La Favorita Park (Italian: Parco della Favorita or Real Tenuta della Favorita) is a large city park in Palermo, Italy. Established in 1799 by Ferdinand III of Sicily, it has an overall area of 400 ha, and represent the biggest green area of Palermo. It is located at the foot of Monte Pellegrino, in the north-western part of the city.

== History ==
The park was founded by the King Ferdinand III after his escape from Naples in 1798. In order to create the park, many properties were forfeited by the House of Bourbon-Two Sicilies. The park was used for several purposes: it represented a fresh oasis during the summer, but also a game preserve and a space for agricultural experiments with big cultivations of citrus fruits, olive trees, ashes, nuts and sumac.

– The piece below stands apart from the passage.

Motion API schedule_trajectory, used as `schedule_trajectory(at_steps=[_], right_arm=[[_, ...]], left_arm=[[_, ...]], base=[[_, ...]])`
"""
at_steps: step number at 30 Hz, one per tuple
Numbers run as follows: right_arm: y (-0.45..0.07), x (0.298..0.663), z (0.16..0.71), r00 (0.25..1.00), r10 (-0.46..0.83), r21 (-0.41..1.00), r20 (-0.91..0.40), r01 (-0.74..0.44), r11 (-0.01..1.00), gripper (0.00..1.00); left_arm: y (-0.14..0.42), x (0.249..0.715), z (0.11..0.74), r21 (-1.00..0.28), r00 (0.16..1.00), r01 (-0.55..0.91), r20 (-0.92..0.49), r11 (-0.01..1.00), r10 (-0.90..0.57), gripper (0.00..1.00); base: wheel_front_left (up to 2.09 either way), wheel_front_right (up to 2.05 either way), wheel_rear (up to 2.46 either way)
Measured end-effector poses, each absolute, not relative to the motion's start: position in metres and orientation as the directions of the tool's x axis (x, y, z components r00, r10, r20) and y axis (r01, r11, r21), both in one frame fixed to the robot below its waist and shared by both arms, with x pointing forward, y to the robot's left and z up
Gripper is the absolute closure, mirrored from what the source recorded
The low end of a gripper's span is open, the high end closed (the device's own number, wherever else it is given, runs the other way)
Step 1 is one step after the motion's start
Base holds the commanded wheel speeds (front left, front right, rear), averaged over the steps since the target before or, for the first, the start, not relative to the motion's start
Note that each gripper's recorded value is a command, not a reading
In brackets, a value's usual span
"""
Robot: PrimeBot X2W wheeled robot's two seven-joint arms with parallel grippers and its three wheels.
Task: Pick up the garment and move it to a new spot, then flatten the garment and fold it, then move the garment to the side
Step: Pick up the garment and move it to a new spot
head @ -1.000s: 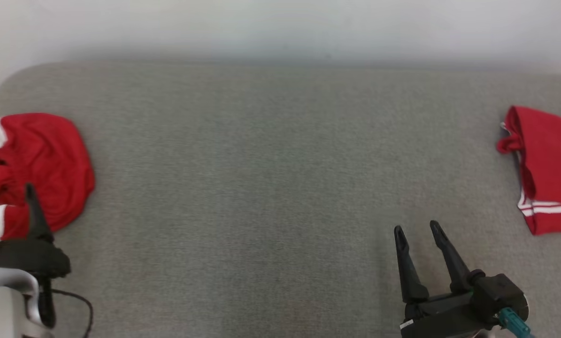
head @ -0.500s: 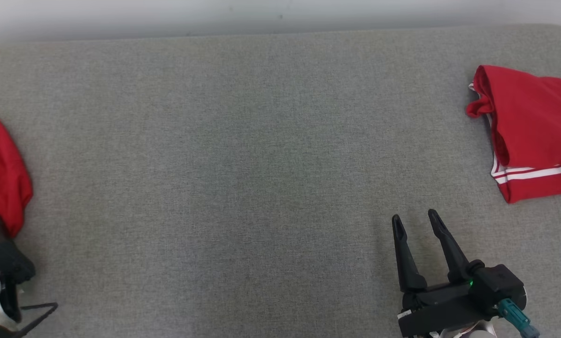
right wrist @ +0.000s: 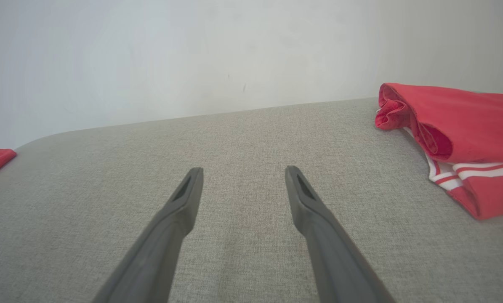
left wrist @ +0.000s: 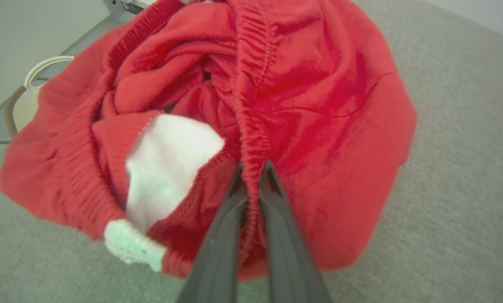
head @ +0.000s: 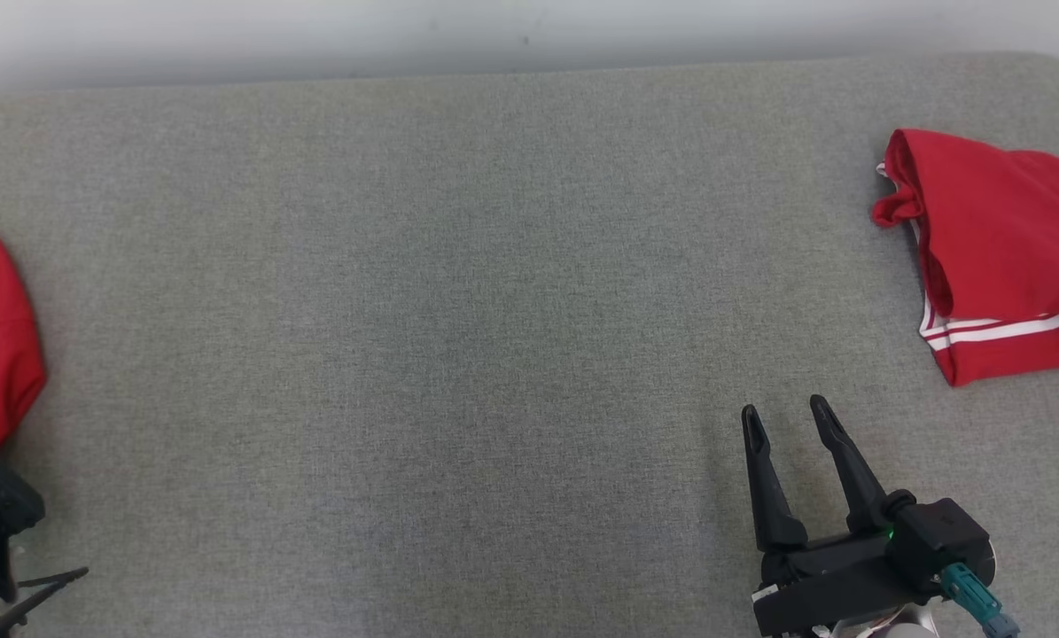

The park is part of the Riserva naturale orientata Monte Pellegrino, established by the Sicilian Region in 1995.

== Description ==
The park extends from the shade of Monte Pellegrino to the neighbourhood of Pallavicino. Two long streets (named after Hercules and Diana) cross in parallel the park, connecting the centre of Palermo to the seaside borough of Mondello. The streets are interwoven thanks to a third avenue named after Pomona.

Within (or near) the park are located several places of interest like the royal residence called Palazzina Cinese (with the attached Museo Etnografico Siciliano Giuseppe Pitrè), the precious Villa Niscemi, the Neoclassical Fountain of Hercules, the Renzo Barbera Stadium and other sport facilities.